### What is expected
Set the data down again, exactly as it reads, but without the pictures.

Data provided section start

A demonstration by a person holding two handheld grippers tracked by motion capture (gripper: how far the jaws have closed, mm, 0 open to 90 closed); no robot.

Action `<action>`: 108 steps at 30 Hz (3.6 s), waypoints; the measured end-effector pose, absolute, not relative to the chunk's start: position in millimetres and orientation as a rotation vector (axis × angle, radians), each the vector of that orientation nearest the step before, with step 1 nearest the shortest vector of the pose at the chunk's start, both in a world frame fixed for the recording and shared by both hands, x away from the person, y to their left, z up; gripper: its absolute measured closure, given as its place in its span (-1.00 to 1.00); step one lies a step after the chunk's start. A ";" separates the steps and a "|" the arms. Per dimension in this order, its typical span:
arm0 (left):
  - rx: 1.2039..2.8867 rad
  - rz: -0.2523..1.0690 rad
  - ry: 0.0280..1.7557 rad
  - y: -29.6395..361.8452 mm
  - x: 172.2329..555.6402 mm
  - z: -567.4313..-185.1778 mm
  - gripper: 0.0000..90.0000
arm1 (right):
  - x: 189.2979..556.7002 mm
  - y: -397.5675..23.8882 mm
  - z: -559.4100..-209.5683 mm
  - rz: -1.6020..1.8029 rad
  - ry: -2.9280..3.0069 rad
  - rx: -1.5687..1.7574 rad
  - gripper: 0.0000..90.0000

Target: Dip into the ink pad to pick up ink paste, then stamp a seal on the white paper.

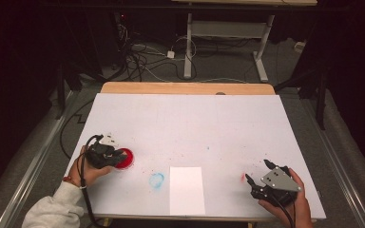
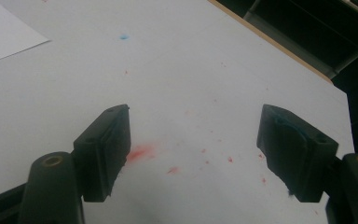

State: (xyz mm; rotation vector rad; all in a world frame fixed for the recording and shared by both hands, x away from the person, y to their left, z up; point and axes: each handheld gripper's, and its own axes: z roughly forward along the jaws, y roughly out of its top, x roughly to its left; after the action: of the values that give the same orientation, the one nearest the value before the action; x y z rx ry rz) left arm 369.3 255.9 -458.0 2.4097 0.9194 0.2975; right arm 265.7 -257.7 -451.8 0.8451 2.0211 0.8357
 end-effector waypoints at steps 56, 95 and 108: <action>2.261 0.437 0.867 254.8 345.4 -414.8 0.64 | 268.3 -256.3 -450.3 0.846 2.018 0.840 -0.42; 2.389 0.325 0.370 131.2 301.1 -400.3 0.64 | 266.4 -257.6 -451.9 0.831 2.026 0.848 -0.41; 2.507 0.201 0.279 77.8 309.4 -435.0 0.64 | 266.2 -258.1 -452.8 0.822 2.031 0.843 -0.41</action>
State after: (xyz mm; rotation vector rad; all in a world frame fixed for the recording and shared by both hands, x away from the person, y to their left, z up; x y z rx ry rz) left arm 309.4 77.8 -435.0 2.5071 0.2792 0.2011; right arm 266.2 -258.1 -452.8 0.8428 2.0313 0.8220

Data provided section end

### Answer to the problem
A demonstration by a person holding two handheld grippers tracked by motion capture (gripper: how far the jaws have closed, mm, 0 open to 90 closed); no robot.

Action `<action>`: 108 steps at 30 Hz (3.6 s), waypoints; the measured end-effector pose, absolute, not relative to the chunk's start: position in millimetres and orientation as a rotation vector (axis × angle, radians), each the vector of that orientation nearest the step before, with step 1 nearest the shortest vector of the pose at the chunk's start, both in a world frame fixed for the recording and shared by both hands, x away from the person, y to their left, z up; gripper: its absolute measured closure, given as its place in its span (-1.00 to 1.00); step one lies a step after the chunk's start. A ";" separates the steps and a "|" the arms. Per dimension in this order, its typical span:
arm0 (left):
  - rx: 1.2039..2.8867 rad
  - rz: -0.2523..1.0690 rad
  - ry: 0.0280..1.7557 rad
  - y: -29.6395..361.8452 mm
  - x: 172.2329..555.6402 mm
  - z: -567.4313..-185.1778 mm
  - gripper: 0.0000..90.0000
arm1 (right):
  - x: 189.2979..556.7002 mm
  - y: -397.5675..23.8882 mm
  - z: -559.4100..-209.5683 mm
  - rz: -1.6020..1.8029 rad
  - ry: -2.9280..3.0069 rad
  - rx: -1.5687..1.7574 rad
  - gripper: 0.0000..90.0000

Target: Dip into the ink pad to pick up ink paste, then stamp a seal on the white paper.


State: (xyz mm; rotation vector rad; all in a world frame fixed for the recording and shared by both hands, x away from the person, y to their left, z up; point and axes: each handheld gripper's, and its own axes: z roughly forward along the jaws, y roughly out of its top, x roughly to its left; after the action: of the values that give the same orientation, the one nearest the value before the action; x y z rx ry rz) left arm 369.3 255.9 -458.0 2.4097 0.9194 0.2975; right arm 265.7 -257.7 -451.8 0.8451 2.0211 0.8357
 end-effector waypoints at steps 56, 95 and 108: <action>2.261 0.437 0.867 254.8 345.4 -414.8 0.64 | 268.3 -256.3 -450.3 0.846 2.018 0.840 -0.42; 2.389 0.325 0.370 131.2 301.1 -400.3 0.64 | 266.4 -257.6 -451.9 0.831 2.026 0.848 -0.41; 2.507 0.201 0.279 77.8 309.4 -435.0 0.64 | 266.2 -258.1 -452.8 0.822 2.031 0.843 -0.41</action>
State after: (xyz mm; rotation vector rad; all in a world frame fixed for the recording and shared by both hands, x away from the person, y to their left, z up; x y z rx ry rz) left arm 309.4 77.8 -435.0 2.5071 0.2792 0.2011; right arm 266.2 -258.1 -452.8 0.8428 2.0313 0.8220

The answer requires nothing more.